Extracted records

──────────

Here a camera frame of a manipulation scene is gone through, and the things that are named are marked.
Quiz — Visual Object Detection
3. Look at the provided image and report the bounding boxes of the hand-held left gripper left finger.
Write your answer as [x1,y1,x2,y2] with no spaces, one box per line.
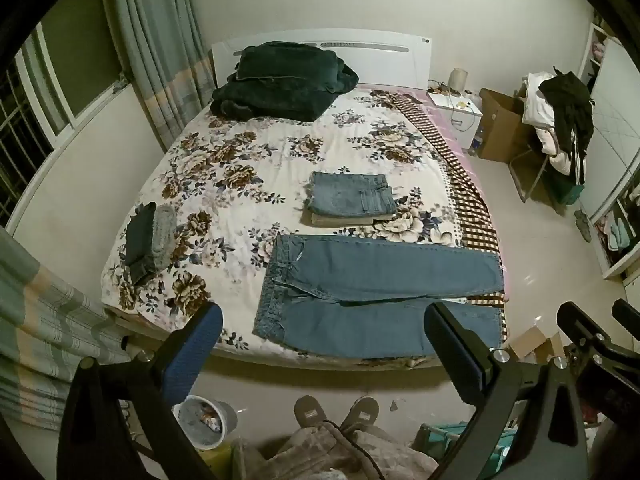
[57,301,224,480]

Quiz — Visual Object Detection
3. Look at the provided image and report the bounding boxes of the large cardboard box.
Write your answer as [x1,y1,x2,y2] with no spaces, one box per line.
[475,87,538,163]

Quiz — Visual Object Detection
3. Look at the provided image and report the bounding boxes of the blue denim jeans pants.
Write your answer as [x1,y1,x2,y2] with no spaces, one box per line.
[252,233,505,359]

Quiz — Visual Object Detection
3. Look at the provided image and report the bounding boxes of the folded beige pants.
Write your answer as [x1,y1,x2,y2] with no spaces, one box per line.
[300,210,396,227]

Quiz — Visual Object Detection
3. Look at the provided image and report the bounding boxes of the person's beige fleece trousers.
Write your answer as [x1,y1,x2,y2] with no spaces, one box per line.
[235,422,441,480]

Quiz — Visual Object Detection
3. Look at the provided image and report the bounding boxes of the black garment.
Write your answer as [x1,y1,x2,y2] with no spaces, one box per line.
[539,71,596,186]

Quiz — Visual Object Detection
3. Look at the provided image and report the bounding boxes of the white wardrobe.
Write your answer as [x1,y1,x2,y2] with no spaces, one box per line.
[575,10,640,281]

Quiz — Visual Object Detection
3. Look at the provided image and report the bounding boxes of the person's grey slipper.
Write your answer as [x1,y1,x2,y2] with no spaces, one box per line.
[345,396,381,433]
[292,395,323,433]

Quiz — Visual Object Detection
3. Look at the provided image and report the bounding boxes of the floral bedsheet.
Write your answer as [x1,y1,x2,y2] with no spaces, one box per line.
[100,87,501,361]

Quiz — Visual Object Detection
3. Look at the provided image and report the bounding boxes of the folded teal clothes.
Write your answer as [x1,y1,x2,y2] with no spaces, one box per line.
[597,210,636,251]

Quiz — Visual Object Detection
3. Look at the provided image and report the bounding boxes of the brown checkered blanket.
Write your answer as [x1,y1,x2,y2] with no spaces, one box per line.
[372,89,511,351]

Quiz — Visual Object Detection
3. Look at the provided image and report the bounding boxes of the dark green blanket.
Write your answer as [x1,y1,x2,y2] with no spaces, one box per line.
[209,41,361,122]

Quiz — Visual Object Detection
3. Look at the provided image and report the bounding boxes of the metal folding chair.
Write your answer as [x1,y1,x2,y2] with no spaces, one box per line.
[510,125,571,211]

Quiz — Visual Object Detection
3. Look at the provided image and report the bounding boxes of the black cable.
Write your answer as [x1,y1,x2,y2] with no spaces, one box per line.
[320,420,381,480]

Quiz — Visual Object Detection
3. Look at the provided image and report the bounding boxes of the grey trash bin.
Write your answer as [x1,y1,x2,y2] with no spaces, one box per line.
[172,395,240,451]

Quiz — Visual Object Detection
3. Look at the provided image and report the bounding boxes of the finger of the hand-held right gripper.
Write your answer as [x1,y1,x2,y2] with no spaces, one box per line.
[612,299,640,333]
[556,301,608,361]

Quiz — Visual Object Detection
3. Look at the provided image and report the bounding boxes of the folded grey clothes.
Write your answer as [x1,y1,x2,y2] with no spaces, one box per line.
[150,205,177,268]

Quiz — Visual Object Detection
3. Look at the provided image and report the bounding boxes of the folded blue denim jeans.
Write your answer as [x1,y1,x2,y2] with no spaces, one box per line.
[306,171,398,217]

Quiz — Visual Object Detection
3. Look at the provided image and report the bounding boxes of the white nightstand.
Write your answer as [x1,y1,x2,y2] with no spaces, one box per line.
[427,91,485,151]

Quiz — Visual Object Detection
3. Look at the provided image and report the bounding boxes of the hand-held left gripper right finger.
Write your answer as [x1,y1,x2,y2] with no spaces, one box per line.
[422,301,588,480]

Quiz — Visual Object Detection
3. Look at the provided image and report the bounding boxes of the window with metal grille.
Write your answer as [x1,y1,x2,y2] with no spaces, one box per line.
[0,25,126,221]

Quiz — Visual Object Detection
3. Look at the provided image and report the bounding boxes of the grey-green striped curtain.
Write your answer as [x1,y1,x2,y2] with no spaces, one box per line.
[0,227,131,431]
[100,0,218,151]

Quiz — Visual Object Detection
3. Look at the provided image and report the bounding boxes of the small cardboard box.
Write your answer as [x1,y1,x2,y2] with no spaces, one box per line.
[507,325,566,366]

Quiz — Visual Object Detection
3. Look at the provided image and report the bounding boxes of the white garments pile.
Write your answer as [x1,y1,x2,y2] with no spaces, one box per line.
[522,74,576,176]

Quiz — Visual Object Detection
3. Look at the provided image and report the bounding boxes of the folded dark clothes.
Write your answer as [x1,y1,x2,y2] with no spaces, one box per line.
[124,202,158,283]

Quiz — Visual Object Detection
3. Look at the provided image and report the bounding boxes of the teal plastic basket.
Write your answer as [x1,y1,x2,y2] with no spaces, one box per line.
[412,422,521,480]

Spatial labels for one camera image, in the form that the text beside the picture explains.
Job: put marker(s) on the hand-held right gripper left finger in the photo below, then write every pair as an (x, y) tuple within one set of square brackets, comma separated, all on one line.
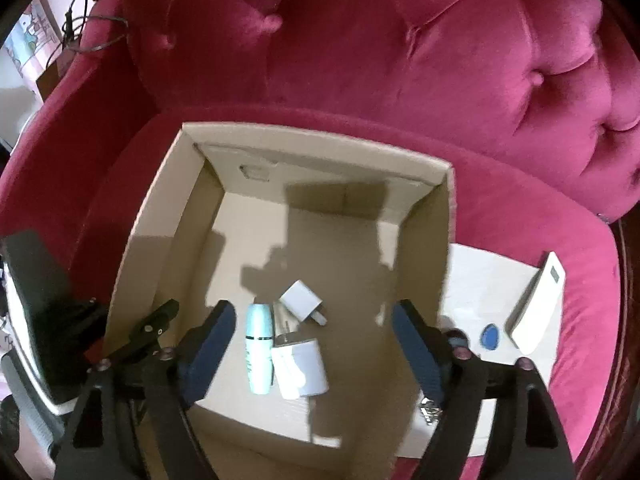
[(210, 350)]

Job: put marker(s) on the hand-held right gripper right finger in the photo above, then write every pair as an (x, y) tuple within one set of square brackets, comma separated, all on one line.
[(417, 355)]

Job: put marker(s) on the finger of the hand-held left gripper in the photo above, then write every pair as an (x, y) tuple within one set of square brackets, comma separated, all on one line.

──────────

ASSIGNMENT: Return every line of the data above exactly, and omit all pictures.

PROBLEM SOLUTION:
Here a camera frame of a manipulation scene is gone through, and the things that are named are marked.
Quiz — Visual Object Detection
3. Look at the provided image and report the bounding boxes of the hand-held left gripper left finger.
Write your answer as [x1,y1,x2,y2] with no spaces, one box per line.
[57,301,224,480]

Quiz — Visual Object Detection
3. Look at the provided image and report the bounding boxes of the large cardboard box.
Write your answer as [x1,y1,x2,y2] with no spaces, one box per line.
[475,87,538,163]

Quiz — Visual Object Detection
3. Look at the provided image and report the bounding boxes of the blue denim jeans pants.
Write your answer as [x1,y1,x2,y2] with no spaces, one box per line.
[252,233,505,359]

Quiz — Visual Object Detection
3. Look at the provided image and report the bounding boxes of the folded beige pants.
Write your answer as [x1,y1,x2,y2] with no spaces, one box per line.
[300,210,396,227]

Quiz — Visual Object Detection
3. Look at the provided image and report the bounding boxes of the person's beige fleece trousers.
Write your answer as [x1,y1,x2,y2] with no spaces, one box per line.
[235,422,441,480]

Quiz — Visual Object Detection
3. Look at the provided image and report the bounding boxes of the black garment.
Write your answer as [x1,y1,x2,y2] with no spaces, one box per line.
[539,71,596,186]

Quiz — Visual Object Detection
3. Look at the provided image and report the bounding boxes of the white wardrobe.
Write your answer as [x1,y1,x2,y2] with no spaces, one box per line.
[575,10,640,281]

Quiz — Visual Object Detection
3. Look at the provided image and report the bounding boxes of the person's grey slipper.
Write your answer as [x1,y1,x2,y2] with no spaces, one box per line.
[345,396,381,433]
[292,395,323,433]

Quiz — Visual Object Detection
3. Look at the provided image and report the bounding boxes of the floral bedsheet.
Write your answer as [x1,y1,x2,y2] with no spaces, one box per line.
[100,87,501,361]

Quiz — Visual Object Detection
3. Look at the provided image and report the bounding boxes of the folded teal clothes.
Write your answer as [x1,y1,x2,y2] with no spaces, one box per line.
[597,210,636,251]

Quiz — Visual Object Detection
3. Look at the provided image and report the bounding boxes of the brown checkered blanket.
Write your answer as [x1,y1,x2,y2] with no spaces, one box per line.
[372,89,511,351]

Quiz — Visual Object Detection
3. Look at the provided image and report the bounding boxes of the dark green blanket.
Write your answer as [x1,y1,x2,y2] with no spaces, one box per line.
[209,41,361,122]

Quiz — Visual Object Detection
3. Look at the provided image and report the bounding boxes of the metal folding chair.
Write your answer as [x1,y1,x2,y2] with no spaces, one box per line.
[510,125,571,211]

Quiz — Visual Object Detection
3. Look at the provided image and report the bounding boxes of the black cable.
Write your answer as [x1,y1,x2,y2] with no spaces, one box per line.
[320,420,381,480]

Quiz — Visual Object Detection
3. Look at the provided image and report the bounding boxes of the grey trash bin.
Write your answer as [x1,y1,x2,y2] with no spaces, one box per line.
[172,395,240,451]

Quiz — Visual Object Detection
3. Look at the provided image and report the bounding boxes of the finger of the hand-held right gripper.
Write your answer as [x1,y1,x2,y2] with no spaces, one box per line.
[612,299,640,333]
[556,301,608,361]

Quiz — Visual Object Detection
3. Look at the provided image and report the bounding boxes of the folded grey clothes.
Write your answer as [x1,y1,x2,y2] with no spaces, one box per line.
[150,205,177,268]

Quiz — Visual Object Detection
3. Look at the provided image and report the bounding boxes of the folded blue denim jeans.
Write your answer as [x1,y1,x2,y2] with no spaces, one box per line.
[306,171,398,217]

Quiz — Visual Object Detection
3. Look at the provided image and report the bounding boxes of the white nightstand.
Write your answer as [x1,y1,x2,y2] with no spaces, one box per line.
[427,91,485,151]

Quiz — Visual Object Detection
3. Look at the provided image and report the bounding boxes of the hand-held left gripper right finger.
Write your answer as [x1,y1,x2,y2] with no spaces, one box per line.
[422,301,588,480]

Quiz — Visual Object Detection
3. Look at the provided image and report the bounding boxes of the window with metal grille.
Write your answer as [x1,y1,x2,y2] with no spaces, one box per line.
[0,25,126,221]

Quiz — Visual Object Detection
3. Look at the provided image and report the bounding boxes of the grey-green striped curtain.
Write your answer as [x1,y1,x2,y2] with no spaces, one box per line.
[0,227,131,431]
[100,0,218,151]

Quiz — Visual Object Detection
3. Look at the provided image and report the bounding boxes of the small cardboard box.
Write your answer as [x1,y1,x2,y2] with no spaces, one box per line.
[507,325,566,366]

Quiz — Visual Object Detection
3. Look at the provided image and report the bounding boxes of the white garments pile.
Write your answer as [x1,y1,x2,y2] with no spaces, one box per line.
[522,74,576,176]

Quiz — Visual Object Detection
3. Look at the provided image and report the bounding boxes of the folded dark clothes.
Write your answer as [x1,y1,x2,y2] with no spaces, one box per line.
[124,202,158,283]

Quiz — Visual Object Detection
3. Look at the provided image and report the bounding boxes of the teal plastic basket.
Write your answer as [x1,y1,x2,y2] with no spaces, one box per line.
[412,422,521,480]

Spatial labels for one camera image, in the form that the text beside the picture explains.
Job: put marker(s) on the hand-held right gripper left finger in the photo below, then write every pair as an (x, y) tuple within one set of square brackets, comma separated, all on one line.
[(210, 350)]

Job: put marker(s) on the hand-held right gripper right finger in the photo above, then write every pair as an (x, y) tuple within one set of square brackets, comma separated, all on one line.
[(417, 355)]

Job: put marker(s) on the finger of the hand-held left gripper in the photo above, then write every pair as an (x, y) tuple within one set of square brackets, comma separated, all on one line.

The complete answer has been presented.